Police, for a second time in 26 hours, rushed to the Georgia home of Republican Rep. Marjorie Taylor Greene on Thursday for another false shooting report, authorities said.
A person, calling him or herself “Wayne Greene,” reached out electronically to a suicide crisis center to report gunfire at 2:53 a.m., police in Rome, Georgia, said.
Greene is married with three children, but none of those immediate family members are named “Wayne.”
“The person who made the call through the chat advised that they ‘came out as trans-gender and claimed they shot the family,'” according to a Rome police report. “They also claimed, ‘If anyone tried to stop me from shooting myself, I will shoot them.’ They advised ‘they would be waiting for us.’ “
A responding officer spoke to Greene at her door and “alerted her with the reason why we were there,” police said.
Greene has a long history of antagonizing the LGBTQ community and its supporters, recently backing a proposal to ban gender-affirming care for transgender minors.

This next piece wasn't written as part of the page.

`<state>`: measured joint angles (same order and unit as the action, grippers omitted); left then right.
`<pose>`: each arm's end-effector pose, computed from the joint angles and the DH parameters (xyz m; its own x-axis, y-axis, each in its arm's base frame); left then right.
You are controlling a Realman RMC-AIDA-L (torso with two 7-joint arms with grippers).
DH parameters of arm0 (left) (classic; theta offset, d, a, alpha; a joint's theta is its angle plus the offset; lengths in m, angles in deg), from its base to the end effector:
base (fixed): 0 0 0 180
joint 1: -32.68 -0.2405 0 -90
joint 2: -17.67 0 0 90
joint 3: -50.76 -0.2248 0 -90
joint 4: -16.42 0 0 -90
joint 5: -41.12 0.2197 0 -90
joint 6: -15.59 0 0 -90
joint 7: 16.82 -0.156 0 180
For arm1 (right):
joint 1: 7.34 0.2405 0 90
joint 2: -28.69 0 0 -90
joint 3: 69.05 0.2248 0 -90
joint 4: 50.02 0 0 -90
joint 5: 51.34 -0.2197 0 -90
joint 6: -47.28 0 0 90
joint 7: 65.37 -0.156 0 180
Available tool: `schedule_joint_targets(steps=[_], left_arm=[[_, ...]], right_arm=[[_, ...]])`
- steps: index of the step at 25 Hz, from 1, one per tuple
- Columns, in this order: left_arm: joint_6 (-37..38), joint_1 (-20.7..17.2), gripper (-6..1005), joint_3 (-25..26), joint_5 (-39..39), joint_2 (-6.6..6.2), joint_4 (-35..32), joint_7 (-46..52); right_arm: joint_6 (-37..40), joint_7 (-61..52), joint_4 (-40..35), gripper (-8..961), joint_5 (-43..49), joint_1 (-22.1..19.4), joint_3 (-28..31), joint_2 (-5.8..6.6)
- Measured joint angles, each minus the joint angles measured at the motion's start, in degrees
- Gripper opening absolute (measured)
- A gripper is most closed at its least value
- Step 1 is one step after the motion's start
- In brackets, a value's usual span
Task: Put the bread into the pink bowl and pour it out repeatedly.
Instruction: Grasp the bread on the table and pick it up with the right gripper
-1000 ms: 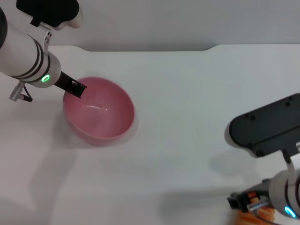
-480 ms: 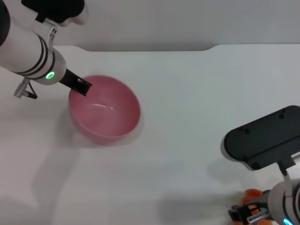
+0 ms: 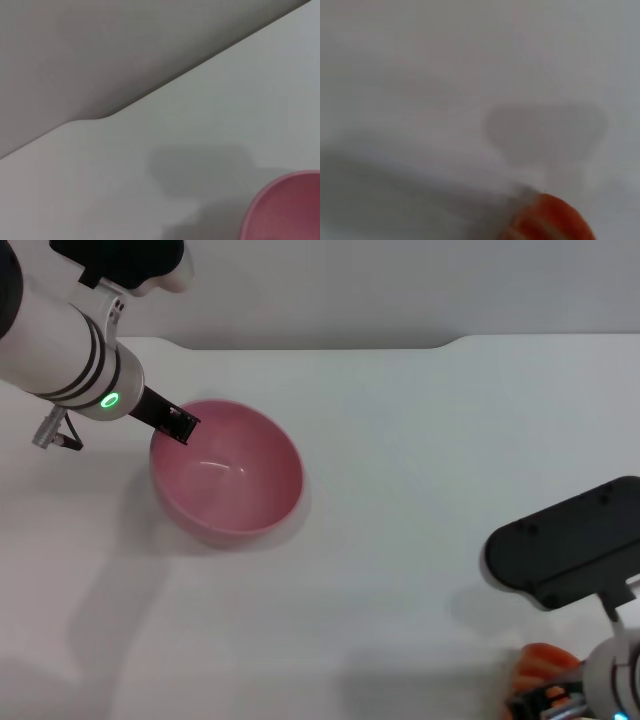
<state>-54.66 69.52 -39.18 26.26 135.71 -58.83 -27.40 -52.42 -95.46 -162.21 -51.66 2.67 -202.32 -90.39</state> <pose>-0.1543 0.3997 0.0047 0.7121 0.7017 -0.0239 0.4555 -0.4877 -0.7447 0.1451 0.2004 -0.0451 0.4286 -0.8981 0.0985 -0.5174 -0.3333 -0.7881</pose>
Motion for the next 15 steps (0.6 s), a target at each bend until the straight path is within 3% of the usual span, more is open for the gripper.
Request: schedule_joint_targets(steps=[15], left_arm=[[0.1, -0.1, 47, -0.1, 0.0, 0.01, 0.3, -0.7]], right_arm=[[3.5, -0.7, 3.4, 753, 0.4, 0.4, -0.2, 0.00]])
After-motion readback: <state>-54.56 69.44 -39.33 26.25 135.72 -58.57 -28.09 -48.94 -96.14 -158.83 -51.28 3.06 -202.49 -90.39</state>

This was the second time Greene was targeted with a fake call in as many days.
A 911 call placed at 1:03 a.m. on Wednesday prompted officers in Rome, about 70 miles northwest of Atlanta, to respond to Greene’s home because of “a subject being shot multiple times,” police said.
Making a false report of a crime in progress just to draw police to the scene is known as “swatting.”

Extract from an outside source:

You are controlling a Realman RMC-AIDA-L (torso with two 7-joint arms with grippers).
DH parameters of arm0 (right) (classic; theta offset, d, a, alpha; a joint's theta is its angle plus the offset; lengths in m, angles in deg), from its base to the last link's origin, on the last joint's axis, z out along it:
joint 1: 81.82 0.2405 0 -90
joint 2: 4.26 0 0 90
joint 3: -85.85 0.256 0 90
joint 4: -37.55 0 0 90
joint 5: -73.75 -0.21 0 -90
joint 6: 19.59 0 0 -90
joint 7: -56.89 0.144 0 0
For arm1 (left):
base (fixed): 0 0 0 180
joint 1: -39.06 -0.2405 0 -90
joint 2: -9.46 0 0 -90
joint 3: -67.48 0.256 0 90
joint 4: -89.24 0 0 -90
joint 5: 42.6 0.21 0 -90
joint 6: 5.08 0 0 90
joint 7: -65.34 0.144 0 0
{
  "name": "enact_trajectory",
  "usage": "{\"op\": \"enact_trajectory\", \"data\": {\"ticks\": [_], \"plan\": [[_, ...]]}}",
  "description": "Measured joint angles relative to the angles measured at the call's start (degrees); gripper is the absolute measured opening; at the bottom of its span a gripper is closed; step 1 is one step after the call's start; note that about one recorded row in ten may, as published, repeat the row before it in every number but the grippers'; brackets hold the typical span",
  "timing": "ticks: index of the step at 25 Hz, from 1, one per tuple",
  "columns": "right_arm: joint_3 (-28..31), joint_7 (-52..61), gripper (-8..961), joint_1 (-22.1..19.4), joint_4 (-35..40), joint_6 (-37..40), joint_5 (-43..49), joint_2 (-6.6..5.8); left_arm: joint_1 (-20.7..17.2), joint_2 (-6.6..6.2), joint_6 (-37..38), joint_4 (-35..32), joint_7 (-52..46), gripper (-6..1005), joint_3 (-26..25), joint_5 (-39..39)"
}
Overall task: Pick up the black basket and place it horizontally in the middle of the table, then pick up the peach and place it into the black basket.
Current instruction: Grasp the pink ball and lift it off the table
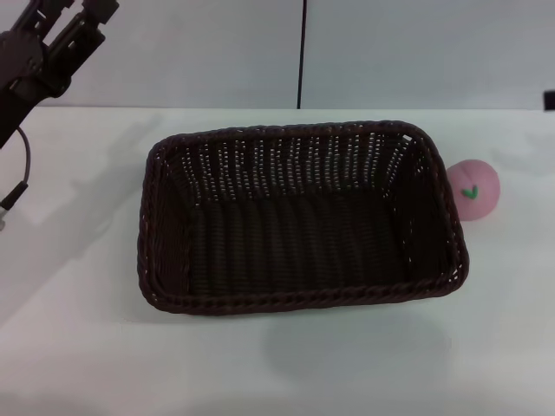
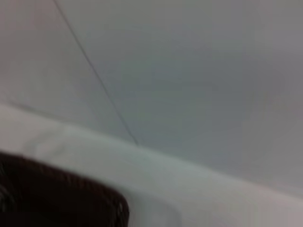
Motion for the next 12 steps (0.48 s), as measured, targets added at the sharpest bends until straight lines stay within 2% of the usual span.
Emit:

Even though Thursday’s swatting incident came via an electronic chat, rather than a telephone call, police said they had no choice but to act immediately.
“We do take these calls seriously,” Assistant Chief Debbie Burnett said in a statement to NBC News. “It is a shame people don’t understand the gravity of this type of action.”
The person behind Thursday’s electronic hoax won’t be any easier to trace than Wednesday’s phone caller, but police “are working with other law enforcement partners to try and identify the” suspects, Burnett added.
Both everyday Americans and celebrities have been swatting victims, with the most infamous incident happening in December 2017 as Wichita, Kansas, police officers fatally shot a man whose home was falsely implicated in a shooting.
An Ohio gamer, upset about a $1.50 bet while he was playing “Call of Duty: WWII” online, was sentenced to 15 months in prison for recruiting a prankster to make the deadly, bogus emergency call.
The person who actually carried out that swatting, which led to the fatal police shooting, was sentenced to 20 years in prison. Tyler Barriss, now 29, admitted to years of swatting and is serving his term at the Federal Correctional Institution, Phoenix.
In the past decade, entertainers such as Tom Cruise, Ryan Seacrest, Justin Timberlake, Selena Gomez, Sean “Diddy“ Combs and Rihanna have all been targeted with hoax police reports.